**WORK TASK:** Output the records below again, precisely as they are written.

**RECORDS SUPPLIED:**
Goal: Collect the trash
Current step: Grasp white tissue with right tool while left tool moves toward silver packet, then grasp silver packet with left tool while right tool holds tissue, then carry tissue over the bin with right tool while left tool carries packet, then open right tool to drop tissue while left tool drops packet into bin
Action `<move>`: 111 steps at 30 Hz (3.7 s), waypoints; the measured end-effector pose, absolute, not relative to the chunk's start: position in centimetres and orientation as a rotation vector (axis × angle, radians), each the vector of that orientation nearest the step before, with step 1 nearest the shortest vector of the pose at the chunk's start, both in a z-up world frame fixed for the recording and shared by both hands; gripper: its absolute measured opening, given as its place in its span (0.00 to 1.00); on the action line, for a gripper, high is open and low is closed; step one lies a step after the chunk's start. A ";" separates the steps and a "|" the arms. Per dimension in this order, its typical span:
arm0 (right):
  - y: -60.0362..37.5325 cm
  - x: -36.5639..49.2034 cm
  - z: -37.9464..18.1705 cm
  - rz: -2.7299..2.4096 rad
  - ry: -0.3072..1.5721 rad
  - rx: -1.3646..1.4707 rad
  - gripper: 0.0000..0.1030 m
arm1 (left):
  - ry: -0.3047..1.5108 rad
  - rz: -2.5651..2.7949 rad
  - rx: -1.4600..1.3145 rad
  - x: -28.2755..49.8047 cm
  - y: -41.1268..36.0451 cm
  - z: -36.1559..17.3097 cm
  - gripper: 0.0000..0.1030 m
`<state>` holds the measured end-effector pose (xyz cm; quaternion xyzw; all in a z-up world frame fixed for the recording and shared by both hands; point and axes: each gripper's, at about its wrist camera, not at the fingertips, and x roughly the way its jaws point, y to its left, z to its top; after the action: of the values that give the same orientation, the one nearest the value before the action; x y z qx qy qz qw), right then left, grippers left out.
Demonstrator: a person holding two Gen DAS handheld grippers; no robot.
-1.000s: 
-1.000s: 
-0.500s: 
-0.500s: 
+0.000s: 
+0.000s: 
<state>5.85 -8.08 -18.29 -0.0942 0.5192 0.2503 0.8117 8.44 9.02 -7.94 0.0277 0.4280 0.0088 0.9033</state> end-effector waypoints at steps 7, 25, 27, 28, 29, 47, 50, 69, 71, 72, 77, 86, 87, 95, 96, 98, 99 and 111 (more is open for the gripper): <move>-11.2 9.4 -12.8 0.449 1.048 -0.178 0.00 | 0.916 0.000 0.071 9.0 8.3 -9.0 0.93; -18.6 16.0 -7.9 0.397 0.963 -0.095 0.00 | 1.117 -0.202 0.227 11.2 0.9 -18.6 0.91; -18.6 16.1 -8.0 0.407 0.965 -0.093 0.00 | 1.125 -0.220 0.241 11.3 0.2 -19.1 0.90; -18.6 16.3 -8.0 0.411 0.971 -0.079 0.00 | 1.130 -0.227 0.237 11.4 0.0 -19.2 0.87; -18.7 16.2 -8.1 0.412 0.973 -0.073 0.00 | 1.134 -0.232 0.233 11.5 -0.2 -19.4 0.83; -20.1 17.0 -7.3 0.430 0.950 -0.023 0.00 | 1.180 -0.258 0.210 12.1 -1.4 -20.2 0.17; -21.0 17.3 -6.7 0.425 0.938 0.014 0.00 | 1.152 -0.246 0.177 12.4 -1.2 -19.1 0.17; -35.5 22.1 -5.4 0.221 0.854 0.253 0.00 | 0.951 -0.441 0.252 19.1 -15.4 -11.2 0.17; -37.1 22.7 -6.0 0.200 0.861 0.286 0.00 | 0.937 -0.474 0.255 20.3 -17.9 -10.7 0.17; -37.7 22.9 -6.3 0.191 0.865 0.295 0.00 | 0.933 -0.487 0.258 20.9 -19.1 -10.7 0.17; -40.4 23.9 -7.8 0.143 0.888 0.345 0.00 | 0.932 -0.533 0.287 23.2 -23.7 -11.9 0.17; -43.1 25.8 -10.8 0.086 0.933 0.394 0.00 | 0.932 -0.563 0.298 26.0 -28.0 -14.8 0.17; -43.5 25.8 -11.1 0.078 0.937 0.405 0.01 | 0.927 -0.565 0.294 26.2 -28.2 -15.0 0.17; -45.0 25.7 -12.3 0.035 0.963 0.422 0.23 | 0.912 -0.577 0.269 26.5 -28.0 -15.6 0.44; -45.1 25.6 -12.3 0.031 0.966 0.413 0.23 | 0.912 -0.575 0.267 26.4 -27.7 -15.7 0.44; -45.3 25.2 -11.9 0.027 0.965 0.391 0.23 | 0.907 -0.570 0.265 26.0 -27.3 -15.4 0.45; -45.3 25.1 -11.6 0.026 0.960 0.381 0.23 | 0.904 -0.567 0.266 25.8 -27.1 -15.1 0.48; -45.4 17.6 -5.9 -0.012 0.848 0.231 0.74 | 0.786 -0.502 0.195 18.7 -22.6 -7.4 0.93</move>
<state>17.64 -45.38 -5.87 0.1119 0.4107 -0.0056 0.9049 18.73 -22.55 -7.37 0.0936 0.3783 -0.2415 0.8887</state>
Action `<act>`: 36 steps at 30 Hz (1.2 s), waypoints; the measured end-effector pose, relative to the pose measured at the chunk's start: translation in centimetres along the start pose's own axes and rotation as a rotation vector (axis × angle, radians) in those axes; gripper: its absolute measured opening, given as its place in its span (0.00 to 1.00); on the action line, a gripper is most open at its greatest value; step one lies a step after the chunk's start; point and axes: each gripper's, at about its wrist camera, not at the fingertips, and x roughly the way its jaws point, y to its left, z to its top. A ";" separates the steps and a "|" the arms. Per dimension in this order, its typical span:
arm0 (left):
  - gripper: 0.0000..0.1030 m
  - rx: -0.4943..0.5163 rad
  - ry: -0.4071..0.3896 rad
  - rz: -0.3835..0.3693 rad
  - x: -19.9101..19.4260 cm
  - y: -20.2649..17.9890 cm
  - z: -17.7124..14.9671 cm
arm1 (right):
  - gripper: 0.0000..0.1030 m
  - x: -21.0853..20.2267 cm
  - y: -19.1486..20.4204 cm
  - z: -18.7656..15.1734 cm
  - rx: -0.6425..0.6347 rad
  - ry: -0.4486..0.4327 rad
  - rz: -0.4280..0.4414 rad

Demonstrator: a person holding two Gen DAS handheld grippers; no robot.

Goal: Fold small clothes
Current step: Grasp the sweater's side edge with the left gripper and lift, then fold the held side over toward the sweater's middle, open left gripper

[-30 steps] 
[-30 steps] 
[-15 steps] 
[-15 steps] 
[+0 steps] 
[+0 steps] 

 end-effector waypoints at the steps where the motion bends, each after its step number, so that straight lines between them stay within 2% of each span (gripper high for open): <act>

**OUTPUT FOR THIS TASK:**
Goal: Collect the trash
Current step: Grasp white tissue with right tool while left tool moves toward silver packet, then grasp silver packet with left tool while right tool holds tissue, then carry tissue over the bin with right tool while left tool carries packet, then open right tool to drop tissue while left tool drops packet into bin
Action `<move>`: 111 steps at 30 Hz (3.7 s), waypoints; the measured end-effector pose, absolute, not relative to the chunk's start: position in centimetres and orientation as a rotation vector (axis × angle, radians), each the vector of that orientation nearest the step before, with step 1 nearest the shortest vector of the pose at the chunk's start, both in a z-up world frame fixed for the recording and shared by both hands; gripper: its absolute measured opening, given as its place in its span (0.00 to 1.00); on the action line, for a gripper, high is open and low is closed; step one lies a step after the chunk's start. A ";" separates the steps and a "|" the arms. Per dimension in this order, its typical span:
arm0 (right):
  - y: -60.0362..37.5325 cm
  - x: -36.5639..49.2034 cm
  - z: -37.9464..18.1705 cm
  - rz: -2.7299..2.4096 rad
  - ry: -0.3072..1.5721 rad
  - rx: -1.3646..1.4707 rad
  - gripper: 0.0000..0.1030 m
arm1 (left):
  - ry: -0.3047..1.5108 rad
  - rz: -2.5651..2.7949 rad
  - rx: -1.4600..1.3145 rad
  - x: -28.2755..49.8047 cm
  - y: -41.1268..36.0451 cm
  - z: -36.1559..17.3097 cm
  - gripper: 0.0000..0.1030 m
`<state>` holds the measured end-effector pose (xyz cm; quaternion xyzw; all in a z-up world frame fixed for the recording and shared by both hands; point and axes: each gripper's, at about its wrist camera, not at the fingertips, and x roughly the way its jaws point, y to its left, z to its top; after the action: of the values that give the same orientation, the one nearest the value before the action; x y z qx qy qz qw), right then left, grippers left out.
Demonstrator: a person holding two Gen DAS handheld grippers; no robot.
-1.000s: 
-1.000s: 
-0.500s: 
-0.500s: 
+0.000s: 
+0.000s: 
<state>5.85 -8.08 -18.29 -0.0942 0.5192 0.2503 0.8117 8.44 9.02 -7.94 0.0277 0.4280 0.0088 0.9033</state> end-effector waypoints at steps 7, 25, 27, 28, 29, 47, 50, 69, 71, 72, 77, 86, 87, 95, 96, 98, 99 and 111 (more is open for the gripper): <move>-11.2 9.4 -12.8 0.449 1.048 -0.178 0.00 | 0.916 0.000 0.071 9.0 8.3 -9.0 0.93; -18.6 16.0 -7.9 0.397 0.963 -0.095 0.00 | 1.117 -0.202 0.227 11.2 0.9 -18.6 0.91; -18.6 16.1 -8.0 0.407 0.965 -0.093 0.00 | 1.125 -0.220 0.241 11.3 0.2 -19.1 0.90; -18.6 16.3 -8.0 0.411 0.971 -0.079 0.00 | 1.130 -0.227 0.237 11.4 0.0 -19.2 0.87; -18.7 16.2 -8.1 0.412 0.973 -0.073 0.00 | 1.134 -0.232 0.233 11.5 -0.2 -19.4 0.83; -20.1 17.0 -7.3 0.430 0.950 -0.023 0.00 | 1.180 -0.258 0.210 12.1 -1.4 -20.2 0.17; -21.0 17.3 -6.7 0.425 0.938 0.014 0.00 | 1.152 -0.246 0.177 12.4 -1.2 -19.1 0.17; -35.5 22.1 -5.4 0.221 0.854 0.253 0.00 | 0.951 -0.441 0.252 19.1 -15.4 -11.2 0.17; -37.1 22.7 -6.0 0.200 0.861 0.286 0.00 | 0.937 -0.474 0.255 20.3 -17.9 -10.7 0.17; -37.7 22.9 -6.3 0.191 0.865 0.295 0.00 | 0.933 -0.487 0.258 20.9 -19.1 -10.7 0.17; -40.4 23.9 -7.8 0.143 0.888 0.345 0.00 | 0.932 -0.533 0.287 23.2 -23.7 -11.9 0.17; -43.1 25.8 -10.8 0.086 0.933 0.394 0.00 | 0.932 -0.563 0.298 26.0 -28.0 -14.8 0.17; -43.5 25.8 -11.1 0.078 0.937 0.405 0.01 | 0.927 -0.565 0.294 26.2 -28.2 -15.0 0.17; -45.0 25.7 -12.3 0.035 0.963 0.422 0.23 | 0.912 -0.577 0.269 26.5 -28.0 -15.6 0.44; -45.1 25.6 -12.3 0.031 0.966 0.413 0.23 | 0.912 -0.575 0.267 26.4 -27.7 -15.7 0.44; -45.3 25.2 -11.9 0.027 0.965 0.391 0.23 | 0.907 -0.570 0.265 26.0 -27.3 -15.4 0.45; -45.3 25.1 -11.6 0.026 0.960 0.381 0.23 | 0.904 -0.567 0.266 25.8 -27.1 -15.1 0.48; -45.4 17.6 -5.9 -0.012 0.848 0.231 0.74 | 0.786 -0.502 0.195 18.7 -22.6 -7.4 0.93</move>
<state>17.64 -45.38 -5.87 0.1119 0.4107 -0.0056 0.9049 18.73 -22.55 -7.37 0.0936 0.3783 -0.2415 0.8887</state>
Action `<act>`: 36 steps at 30 Hz (1.2 s), waypoints; the measured end-effector pose, relative to the pose measured at the chunk's start: translation in centimetres along the start pose's own axes and rotation as a rotation vector (axis × angle, radians) in those axes; gripper: its absolute measured opening, given as its place in its span (0.00 to 1.00); on the action line, a gripper is most open at its greatest value; step one lies a step after the chunk's start; point and axes: each gripper's, at about its wrist camera, not at the fingertips, and x roughly the way its jaws point, y to its left, z to its top. A ";" separates the steps and a "|" the arms. Per dimension in this order, its typical span:
arm0 (left):
  - gripper: 0.0000..0.1030 m
  - rx: -0.4943..0.5163 rad
  - ry: -0.4071..0.3896 rad
  - rz: -0.3835..0.3693 rad
  - x: -19.9101..19.4260 cm
  - y: -20.2649..17.9890 cm
  - z: -17.7124..14.9671 cm
arm1 (right):
  - gripper: 0.0000..0.1030 m
  - x: -21.0853..20.2267 cm
  - y: -19.1486..20.4204 cm
  - z: -18.7656..15.1734 cm
  - rx: -0.6425..0.6347 rad
  - ry: -0.4486..0.4327 rad
  - rz: -0.4280..0.4414 rad

Demonstrator: a person holding two Gen DAS handheld grippers; no robot.

Goal: Fold small clothes
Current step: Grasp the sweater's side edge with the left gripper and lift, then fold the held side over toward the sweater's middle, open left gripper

[-30 steps] 
[-30 steps] 
[-15 steps] 
[-15 steps] 
[+0 steps] 
[+0 steps] 

 end-effector waypoints at the steps where the motion bends, each after its step number, so that straight lines between them stay within 2% of each span (gripper high for open): <act>

The exercise asks for nothing further.